Seorang ayah yg begitu mencintai putrinya, tidak akan semudah itu untuk membencinya.
Mungkin sedikit perlakuan dinginnya membuat orang lain berpikir bahwa dia sudah berubah. Tapi di balik sikapnya yg dingin, selalu ada hati yg hangat dan harapan yg besar untuk anak-anaknya. Dan Feng Chi adalah salah satunya.
Jauh di dalam hatinya, dia sangat merasa kehilangan setelah kematian Sandy Feng. Hanya saja dia tidak bisa meluapkan perasaannya itu di depan orang banyak. Dia hanya memendamnya sendiri di dalam hati kecilnya yg rapuh.
20:00 Pm
" Apa tidak sebaiknya kamu menginap saja Lin Wei?? Kediaman Feng juga adalah rumahmu!!" Ucap Feng Jichen pada keponakannya.

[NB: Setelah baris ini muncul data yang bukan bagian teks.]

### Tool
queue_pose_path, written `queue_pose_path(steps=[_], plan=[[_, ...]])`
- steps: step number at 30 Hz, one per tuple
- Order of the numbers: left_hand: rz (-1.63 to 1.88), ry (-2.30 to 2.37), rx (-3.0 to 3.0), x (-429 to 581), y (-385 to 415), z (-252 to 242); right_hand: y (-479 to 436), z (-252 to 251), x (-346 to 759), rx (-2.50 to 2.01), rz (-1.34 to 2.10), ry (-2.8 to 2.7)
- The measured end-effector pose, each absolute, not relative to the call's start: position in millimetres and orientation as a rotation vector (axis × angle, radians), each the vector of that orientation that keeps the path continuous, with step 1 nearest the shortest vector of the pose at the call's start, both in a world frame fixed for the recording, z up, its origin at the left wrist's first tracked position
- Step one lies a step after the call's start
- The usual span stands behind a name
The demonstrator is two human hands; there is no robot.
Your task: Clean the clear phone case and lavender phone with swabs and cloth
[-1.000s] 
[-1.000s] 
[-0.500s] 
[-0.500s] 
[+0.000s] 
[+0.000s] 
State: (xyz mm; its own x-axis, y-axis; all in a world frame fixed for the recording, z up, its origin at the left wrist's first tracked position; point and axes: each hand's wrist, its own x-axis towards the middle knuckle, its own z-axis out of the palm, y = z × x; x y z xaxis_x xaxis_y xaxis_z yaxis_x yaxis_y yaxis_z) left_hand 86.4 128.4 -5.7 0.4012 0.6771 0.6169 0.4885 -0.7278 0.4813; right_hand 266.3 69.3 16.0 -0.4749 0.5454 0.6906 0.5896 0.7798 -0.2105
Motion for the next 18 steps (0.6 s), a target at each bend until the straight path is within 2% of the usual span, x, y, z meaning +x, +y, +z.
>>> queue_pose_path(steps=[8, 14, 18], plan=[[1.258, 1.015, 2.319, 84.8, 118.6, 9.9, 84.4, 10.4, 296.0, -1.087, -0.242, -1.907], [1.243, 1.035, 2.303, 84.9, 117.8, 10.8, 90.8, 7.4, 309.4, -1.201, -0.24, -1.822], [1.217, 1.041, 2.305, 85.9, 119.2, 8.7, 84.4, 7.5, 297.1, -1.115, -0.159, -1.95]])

" Tidak Paman, mungkin Ayahku sekarang sedang sangat khawatir dan cemas karena kedatangan ku kemari. Dia sangat takut jika aku akan tinggal di sini bersama Paman dan Feng." Jawab Lin Wei memikirkan ayahnya.
" Haha, kamu memang sangat mirip dengan Ibumu!! Dulu dia juga sangat menyayangi Kakek mu. Tidak ada hal yg bisa menyaingi rasa sayangnya pada Kakek mu." Lanjut Feng Jichen dengan wajah yg sedih.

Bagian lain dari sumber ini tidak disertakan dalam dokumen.